Mais, il faut le dire en l’honneur de la persistance de Thibault, son désir de s’emparer du daim devenait plus grand au fur et à mesure que la difficulté augmentait.

– Il me le faut cependant, s’écria-t-il, oui ! et, s’il y a un Bon Dieu pour les pauvres gens, j’aurai raison de ce misérable baron, qui m’a battu comme un chien, moi qui suis un homme cependant, et tout prêt à le lui prouver.

Thibault ramassa son épieu et reprit sa course.

Mais on eût dit que ce Bon Dieu qu’il venait d’invoquer, ou ne l’avait pas entendu, ou voulait le pousser à bout, car la troisième tentative n’eut pas plus de succès que les deux autres.
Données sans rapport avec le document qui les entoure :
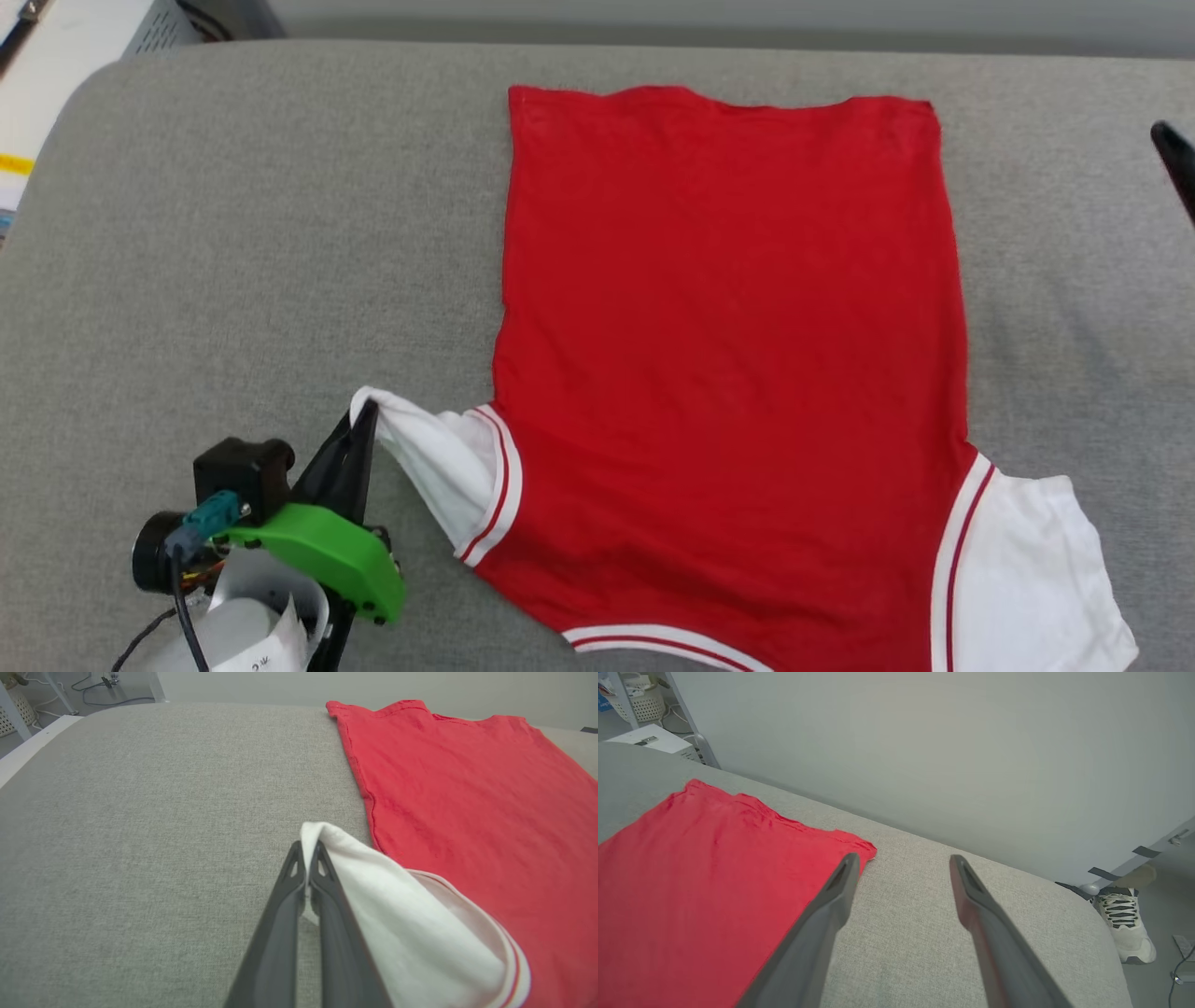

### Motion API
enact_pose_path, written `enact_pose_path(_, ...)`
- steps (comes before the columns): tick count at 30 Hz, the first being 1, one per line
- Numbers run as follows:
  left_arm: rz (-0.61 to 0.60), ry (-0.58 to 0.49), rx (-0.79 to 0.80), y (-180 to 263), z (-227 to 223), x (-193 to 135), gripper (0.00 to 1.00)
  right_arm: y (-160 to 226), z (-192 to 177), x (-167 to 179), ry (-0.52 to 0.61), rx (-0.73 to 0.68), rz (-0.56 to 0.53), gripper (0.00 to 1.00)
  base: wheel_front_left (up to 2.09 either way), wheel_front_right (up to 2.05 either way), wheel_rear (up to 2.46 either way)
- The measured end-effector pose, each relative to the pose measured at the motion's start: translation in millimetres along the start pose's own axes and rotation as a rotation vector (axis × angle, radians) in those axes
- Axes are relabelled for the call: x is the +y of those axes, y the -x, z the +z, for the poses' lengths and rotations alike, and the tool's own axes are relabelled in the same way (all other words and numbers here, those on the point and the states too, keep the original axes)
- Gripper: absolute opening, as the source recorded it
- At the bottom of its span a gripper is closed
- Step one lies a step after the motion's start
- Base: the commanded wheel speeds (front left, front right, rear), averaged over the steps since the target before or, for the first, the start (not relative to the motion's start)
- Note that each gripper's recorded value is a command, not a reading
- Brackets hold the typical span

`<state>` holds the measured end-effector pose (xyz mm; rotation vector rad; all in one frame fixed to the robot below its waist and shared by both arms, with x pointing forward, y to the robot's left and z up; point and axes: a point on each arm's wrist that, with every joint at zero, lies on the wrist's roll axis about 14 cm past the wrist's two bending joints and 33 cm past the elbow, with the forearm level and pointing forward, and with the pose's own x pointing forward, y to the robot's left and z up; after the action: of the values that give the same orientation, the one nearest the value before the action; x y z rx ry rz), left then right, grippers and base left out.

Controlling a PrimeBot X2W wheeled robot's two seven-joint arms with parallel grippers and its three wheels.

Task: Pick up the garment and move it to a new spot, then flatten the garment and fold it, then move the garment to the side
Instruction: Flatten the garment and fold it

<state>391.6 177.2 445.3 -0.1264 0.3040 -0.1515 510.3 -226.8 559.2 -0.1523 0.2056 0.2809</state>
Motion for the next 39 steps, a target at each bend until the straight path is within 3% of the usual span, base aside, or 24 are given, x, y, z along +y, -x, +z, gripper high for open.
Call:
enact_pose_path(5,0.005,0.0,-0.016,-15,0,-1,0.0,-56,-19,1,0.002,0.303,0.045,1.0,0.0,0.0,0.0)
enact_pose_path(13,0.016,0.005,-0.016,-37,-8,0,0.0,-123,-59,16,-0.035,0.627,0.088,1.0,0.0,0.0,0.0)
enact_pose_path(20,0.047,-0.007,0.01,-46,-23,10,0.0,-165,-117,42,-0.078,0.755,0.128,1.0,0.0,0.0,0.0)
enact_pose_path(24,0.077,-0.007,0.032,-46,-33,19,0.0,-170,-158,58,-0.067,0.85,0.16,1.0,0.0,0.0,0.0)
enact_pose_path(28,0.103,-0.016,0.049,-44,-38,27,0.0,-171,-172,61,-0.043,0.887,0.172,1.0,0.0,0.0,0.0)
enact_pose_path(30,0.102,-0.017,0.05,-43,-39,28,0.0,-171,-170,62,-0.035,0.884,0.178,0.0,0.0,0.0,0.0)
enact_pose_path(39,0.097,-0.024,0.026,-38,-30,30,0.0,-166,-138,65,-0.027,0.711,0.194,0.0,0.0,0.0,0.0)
– Mille tonnerres ! cria Thibault, le Bon Dieu est décidément sourd, à ce qu’il paraît. Eh bien, alors, que le diable ouvre les oreilles et m’entende donc ! Au nom de Dieu ou du diable, je te veux et je t’aurai, animal maudit !

Thibault n’avait point achevé ce double blasphème, que le daim, faisant un retour, passait pour la quatrième fois près de lui et disparaissait dans les buissons.

Ce dernier passage fut si rapide et si inattendu, que Thibault n’eut pas même le temps de lever son épieu.

En ce moment, les abois des chiens se firent entendre si près de Thibault, qu’il jugea qu’il serait imprudent de continuer sa poursuite.

Il regarda autour de lui, vit un chêne touffu, jeta son épieu dans un buisson, prit le chêne à bras-le-corps et se dissimula dans le feuillage.

Il présumait, avec raison, que, puisque le daim avait repris sa course, la chasse et les chasseurs ne feraient que passer tout en suivant le crochet de l’animal.